Bramblecloud is right for you if you are looking for an easy way to put a really huge amount of computing power behind your R computations. For example, Bramblecloud is a great help with parallelized simulations that run for more than an hour on your local system. If your simulation takes more time for greater accuracy, Bramblecloud lets you improve your results dramatically without increasing computation time.
Let’s be honest: if you are never waiting on any R computation, then you won’t profit from Bramblecloud’s superior speed. And if you just need a single cloud machine for slightly higher performance, not a whole cluster, you could also set that up yourself (e.g. look for the RStudio Server AMI on AWS). If you’re at that point already, though, chances are that you’ll need more power soon. Bramblecloud is here to give you the computing power that you need, flexibly and with no setup at all.
Standard computations in R work through a script one step after another, doing everything on one CPU. Often times in long-running simulations, however, there’s a lot of things that could be done concurrently at the same time because the different parts don’t depend on each other. That’s where parallel computation comes in: if you have more than one CPU available, you can distribute the different parts to different processors and thus save time.
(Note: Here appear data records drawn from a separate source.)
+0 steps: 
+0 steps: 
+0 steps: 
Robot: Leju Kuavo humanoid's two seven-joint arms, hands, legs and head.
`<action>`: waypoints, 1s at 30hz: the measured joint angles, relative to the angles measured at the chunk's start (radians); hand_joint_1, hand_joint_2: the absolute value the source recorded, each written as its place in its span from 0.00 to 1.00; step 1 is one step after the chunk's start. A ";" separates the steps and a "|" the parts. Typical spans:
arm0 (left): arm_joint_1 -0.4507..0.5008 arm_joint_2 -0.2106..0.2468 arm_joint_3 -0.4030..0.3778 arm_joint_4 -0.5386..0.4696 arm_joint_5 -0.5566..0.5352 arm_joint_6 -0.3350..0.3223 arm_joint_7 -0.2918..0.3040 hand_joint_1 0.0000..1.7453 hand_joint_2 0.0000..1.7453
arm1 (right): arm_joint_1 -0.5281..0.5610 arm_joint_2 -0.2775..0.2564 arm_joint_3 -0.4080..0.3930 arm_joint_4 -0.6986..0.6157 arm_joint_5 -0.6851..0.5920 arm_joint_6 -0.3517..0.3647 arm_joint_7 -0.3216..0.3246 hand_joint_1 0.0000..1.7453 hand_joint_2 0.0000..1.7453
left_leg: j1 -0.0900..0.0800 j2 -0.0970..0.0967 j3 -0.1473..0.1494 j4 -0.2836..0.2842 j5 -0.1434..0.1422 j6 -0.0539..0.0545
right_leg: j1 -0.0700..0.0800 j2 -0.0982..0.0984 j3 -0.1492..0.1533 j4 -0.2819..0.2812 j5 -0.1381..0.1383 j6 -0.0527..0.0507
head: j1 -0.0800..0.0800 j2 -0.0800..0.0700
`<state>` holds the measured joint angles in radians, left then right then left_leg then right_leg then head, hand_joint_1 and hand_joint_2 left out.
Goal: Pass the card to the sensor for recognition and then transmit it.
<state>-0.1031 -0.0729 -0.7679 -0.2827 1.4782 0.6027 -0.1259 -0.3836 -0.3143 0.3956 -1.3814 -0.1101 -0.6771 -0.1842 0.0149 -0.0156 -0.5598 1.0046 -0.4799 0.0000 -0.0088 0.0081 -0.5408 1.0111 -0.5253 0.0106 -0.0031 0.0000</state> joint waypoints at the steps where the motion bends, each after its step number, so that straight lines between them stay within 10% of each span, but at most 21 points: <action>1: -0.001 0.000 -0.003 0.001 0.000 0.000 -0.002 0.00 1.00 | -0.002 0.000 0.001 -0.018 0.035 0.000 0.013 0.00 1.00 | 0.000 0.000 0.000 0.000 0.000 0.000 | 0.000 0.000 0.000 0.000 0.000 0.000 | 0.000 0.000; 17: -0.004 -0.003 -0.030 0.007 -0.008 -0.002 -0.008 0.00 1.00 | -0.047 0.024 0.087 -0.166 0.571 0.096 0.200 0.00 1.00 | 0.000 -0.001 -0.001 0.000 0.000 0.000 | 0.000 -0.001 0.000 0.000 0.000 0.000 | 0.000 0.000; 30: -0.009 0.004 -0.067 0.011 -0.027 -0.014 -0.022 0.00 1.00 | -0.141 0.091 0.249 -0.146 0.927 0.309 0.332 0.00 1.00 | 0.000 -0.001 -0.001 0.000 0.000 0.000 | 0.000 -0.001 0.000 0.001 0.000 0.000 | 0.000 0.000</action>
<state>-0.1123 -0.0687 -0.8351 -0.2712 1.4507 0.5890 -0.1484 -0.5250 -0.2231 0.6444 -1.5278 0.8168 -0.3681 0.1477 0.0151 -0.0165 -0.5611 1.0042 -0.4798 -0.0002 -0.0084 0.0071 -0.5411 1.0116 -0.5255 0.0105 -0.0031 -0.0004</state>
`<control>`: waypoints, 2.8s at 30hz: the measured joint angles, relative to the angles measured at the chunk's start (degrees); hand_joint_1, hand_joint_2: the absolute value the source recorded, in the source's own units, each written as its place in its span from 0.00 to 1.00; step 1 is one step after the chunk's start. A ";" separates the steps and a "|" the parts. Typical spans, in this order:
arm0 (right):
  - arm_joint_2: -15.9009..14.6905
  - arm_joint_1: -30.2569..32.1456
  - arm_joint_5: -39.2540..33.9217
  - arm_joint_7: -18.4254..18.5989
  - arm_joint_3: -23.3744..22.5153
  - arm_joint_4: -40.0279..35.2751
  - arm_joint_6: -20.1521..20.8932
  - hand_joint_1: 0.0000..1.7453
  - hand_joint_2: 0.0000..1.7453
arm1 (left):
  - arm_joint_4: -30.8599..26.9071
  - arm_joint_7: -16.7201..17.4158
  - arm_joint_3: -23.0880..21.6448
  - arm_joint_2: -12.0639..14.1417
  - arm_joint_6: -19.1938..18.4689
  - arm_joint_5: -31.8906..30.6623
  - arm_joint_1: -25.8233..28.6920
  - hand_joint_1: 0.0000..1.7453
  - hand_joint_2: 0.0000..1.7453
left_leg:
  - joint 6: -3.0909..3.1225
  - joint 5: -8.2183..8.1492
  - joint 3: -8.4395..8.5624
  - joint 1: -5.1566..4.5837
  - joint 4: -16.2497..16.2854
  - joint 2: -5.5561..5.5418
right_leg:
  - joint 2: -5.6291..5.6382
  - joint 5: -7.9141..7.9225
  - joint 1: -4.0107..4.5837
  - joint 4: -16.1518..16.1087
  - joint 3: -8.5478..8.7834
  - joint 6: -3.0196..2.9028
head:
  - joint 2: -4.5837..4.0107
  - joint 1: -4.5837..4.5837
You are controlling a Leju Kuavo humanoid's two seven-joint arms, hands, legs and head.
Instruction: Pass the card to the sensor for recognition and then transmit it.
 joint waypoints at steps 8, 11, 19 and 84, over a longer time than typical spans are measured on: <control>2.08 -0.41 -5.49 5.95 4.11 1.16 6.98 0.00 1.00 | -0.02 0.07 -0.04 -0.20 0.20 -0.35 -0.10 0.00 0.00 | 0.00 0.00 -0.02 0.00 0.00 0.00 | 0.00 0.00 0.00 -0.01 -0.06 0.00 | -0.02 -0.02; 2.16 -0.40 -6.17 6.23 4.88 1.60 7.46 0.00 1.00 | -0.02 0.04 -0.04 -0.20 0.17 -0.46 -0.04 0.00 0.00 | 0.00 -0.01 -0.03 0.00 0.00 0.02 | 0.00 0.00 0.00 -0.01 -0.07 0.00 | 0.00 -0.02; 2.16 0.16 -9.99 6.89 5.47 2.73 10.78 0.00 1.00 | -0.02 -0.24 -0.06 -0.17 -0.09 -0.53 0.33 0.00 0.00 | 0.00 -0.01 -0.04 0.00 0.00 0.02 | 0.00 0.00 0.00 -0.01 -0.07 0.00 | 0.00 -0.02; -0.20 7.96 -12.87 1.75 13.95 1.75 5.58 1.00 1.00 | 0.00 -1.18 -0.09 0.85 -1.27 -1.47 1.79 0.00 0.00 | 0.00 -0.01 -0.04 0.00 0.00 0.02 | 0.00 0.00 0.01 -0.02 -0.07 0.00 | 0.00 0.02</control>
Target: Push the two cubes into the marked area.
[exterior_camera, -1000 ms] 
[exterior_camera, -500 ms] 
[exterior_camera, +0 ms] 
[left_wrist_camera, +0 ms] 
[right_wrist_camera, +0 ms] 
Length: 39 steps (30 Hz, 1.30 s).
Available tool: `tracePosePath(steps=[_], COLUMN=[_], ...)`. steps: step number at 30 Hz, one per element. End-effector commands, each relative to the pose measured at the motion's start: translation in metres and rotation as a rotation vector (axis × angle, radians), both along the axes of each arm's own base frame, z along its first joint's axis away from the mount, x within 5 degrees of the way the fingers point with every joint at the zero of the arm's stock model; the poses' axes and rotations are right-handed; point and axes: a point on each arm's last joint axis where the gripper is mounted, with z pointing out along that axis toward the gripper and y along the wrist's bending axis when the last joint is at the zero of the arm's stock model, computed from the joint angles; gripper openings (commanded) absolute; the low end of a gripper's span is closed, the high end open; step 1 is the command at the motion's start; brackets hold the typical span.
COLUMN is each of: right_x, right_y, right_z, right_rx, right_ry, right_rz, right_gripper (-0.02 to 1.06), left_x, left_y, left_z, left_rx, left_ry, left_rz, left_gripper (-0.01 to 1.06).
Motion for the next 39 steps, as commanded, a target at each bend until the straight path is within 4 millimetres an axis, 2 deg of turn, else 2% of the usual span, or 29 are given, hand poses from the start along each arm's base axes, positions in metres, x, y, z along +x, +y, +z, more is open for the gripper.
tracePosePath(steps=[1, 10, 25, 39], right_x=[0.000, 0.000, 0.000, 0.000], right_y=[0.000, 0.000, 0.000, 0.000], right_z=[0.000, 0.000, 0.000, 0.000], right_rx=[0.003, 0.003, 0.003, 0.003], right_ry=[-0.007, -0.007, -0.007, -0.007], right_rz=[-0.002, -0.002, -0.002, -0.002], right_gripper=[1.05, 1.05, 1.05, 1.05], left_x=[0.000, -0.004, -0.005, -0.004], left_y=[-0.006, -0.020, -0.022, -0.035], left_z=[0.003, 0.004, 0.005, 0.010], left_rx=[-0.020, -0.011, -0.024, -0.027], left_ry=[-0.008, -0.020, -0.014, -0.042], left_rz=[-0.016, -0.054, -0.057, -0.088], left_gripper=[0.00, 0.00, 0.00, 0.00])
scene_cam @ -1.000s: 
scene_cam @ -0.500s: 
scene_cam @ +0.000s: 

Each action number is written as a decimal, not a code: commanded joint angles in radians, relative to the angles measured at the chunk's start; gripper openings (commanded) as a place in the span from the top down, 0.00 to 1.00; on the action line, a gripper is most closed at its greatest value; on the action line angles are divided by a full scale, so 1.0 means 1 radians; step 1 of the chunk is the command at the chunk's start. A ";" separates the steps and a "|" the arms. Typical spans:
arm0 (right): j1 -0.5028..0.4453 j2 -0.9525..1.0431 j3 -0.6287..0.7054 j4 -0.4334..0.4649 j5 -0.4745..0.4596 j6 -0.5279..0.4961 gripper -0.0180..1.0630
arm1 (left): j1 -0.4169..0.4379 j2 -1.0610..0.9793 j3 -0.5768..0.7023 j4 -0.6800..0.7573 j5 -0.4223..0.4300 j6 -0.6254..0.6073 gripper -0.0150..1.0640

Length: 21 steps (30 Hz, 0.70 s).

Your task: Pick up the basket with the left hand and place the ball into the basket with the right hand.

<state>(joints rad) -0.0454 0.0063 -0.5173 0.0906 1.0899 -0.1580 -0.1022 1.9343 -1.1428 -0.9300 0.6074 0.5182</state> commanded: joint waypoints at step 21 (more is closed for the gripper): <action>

Here are some guides to get you started with parallel computations in R:
- Marcus Beck gives an introduction with examples in his blog post A brief foray into parallel processing with R
- A thorough overview is coming from Glenn Klockwood: Parallel Options for R
- If you are familiar with the basic ideas, you can browse the full variety of parallel add-ons for R on CRAN’s always-up-to-date overview page High-Performance and Parallel Computing with R maintained by Dirk Eddelbuettel
Currently, we’re offering clusters in three different regions: Singapore, Ireland, and Oregon, USA. Bramblecloud uses Amazon’s EC2 instances. We’re working on expanding our locations. If you’ve got a special request, drop us a line!
Our workhorse is Amazon’s c3.8xlarge instance which is optimized for computational power. Each instance has 32 CPUs and 60 GB of RAM. We’re not offering Amazon’s c4 instances because the spot market for c3s gives you much better prices at this time. We’ll be making that switch eventually though.
Starting the permanent machines in your cluster typically takes 2 to 3 minutes. If you are using a lot of permanent machines, it might also take a little longer. Your spot instances only get requested once your permanent machines are running. Their startup usually takes a little longer as it takes some time for the requests to get fulfilled. Of course, you only pay for machines from the moment that they are at your disposal.
Signing up is easy: head over to the registration page, choose a username and password and enter your email address. We send you an email to confirm your address (also check your spam folder) – this way you can be sure not to miss any communication concerning your account.
Once your account is confirmed, you can log into your account. Before you can start using it, go to your profile and enter your payment and billing information. That’s in two separate forms as we’re using a particularly secure form for credit card data (it won’t be stored on our servers).
When your information is complete, return to your dashboard and you’re good to go.
Yes. Bramblecloud clusters allow you to mix permanent instances and spot instances. You name your own price for the spot instances. Every cluster needs to have at least one permanent machine as a reliable master node.
Spot prices are based on AWS’s spot prices, which are determined dynamically depending on the supply and demand of instances in every region. When your bid is above the spot price, your spot request will be fulfilled at the current price. That means that you only pay the current spot price, even if your bid is higher.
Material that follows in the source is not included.